**Directions**
Your answer should restate each line of the data below word for word.

**Dataset extract**
• • • •

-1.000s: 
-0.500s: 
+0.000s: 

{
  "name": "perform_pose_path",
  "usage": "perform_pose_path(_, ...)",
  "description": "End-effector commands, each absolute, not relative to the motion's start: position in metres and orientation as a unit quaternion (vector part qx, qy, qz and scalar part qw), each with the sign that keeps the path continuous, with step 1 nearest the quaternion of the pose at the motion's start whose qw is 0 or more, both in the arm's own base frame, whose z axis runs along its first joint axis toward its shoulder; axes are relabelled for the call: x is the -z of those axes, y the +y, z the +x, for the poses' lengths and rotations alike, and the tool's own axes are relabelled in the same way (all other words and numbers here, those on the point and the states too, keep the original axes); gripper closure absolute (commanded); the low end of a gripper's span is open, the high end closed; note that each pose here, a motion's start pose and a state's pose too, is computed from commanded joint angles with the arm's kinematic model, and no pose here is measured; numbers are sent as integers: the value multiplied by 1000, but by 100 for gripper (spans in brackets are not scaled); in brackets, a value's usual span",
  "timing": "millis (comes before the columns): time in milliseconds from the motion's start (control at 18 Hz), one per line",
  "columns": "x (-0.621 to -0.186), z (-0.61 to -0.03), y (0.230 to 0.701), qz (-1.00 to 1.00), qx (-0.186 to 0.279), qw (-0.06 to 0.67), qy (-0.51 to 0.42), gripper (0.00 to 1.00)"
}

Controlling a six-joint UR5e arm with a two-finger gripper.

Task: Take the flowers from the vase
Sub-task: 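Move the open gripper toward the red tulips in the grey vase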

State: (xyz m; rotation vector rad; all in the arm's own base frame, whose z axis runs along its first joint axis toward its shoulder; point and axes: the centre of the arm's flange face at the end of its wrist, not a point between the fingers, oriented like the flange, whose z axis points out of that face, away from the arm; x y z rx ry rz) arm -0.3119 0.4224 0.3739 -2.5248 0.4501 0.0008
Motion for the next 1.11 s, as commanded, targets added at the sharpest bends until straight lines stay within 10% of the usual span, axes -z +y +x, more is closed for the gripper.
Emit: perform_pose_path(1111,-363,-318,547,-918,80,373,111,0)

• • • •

**Output**
-1.000s: 
-0.500s: 
+0.000s: 

{
  "name": "perform_pose_path",
  "usage": "perform_pose_path(_, ...)",
  "description": "End-effector commands, each absolute, not relative to the motion's start: position in metres and orientation as a unit quaternion (vector part qx, qy, qz and scalar part qw), each with the sign that keeps the path continuous, with step 1 nearest the quaternion of the pose at the motion's start whose qw is 0 or more, both in the arm's own base frame, whose z axis runs along its first joint axis toward its shoulder; axes are relabelled for the call: x is the -z of those axes, y the +y, z the +x, for the poses' lengths and rotations alike, and the tool's own axes are relabelled in the same way (all other words and numbers here, those on the point and the states too, keep the original axes); gripper closure absolute (commanded); the low end of a gripper's span is open, the high end closed; note that each pose here, a motion's start pose and a state's pose too, is computed from commanded joint angles with the arm's kinematic model, and no pose here is measured; numbers are sent as integers: the value multiplied by 1000, but by 100 for gripper (spans in brackets are not scaled); in brackets, a value's usual span",
  "timing": "millis (comes before the columns): time in milliseconds from the motion's start (control at 18 Hz), one per line",
  "columns": "x (-0.621 to -0.186), z (-0.61 to -0.03), y (0.230 to 0.701), qz (-1.00 to 1.00), qx (-0.186 to 0.279), qw (-0.06 to 0.67), qy (-0.51 to 0.42), gripper (0.00 to 1.00)"
}

Controlling a six-joint UR5e arm with a two-finger gripper.

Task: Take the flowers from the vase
Sub-task: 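Move the open gripper toward the red tulips in the grey vase
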
State: (xyz m; rotation vector rad; all in the arm's own base frame, whose z axis runs along its first joint axis toward its shoulder; point and axes: the centre of the arm's flange face at the end of its wrist, not a point between the fingers, oriented like the flange, whose z axis points out of that face, away from the arm; x y z rx ry rz) arm -0.3119 0.4224 0.3739 -2.5248 0.4501 0.0008
Motion for the next 1.11 s, as commanded, targets added at the sharpest bends until straight lines stay within 10% of the usual span, axes -z +y +x, more is closed for the gripper.
Emit: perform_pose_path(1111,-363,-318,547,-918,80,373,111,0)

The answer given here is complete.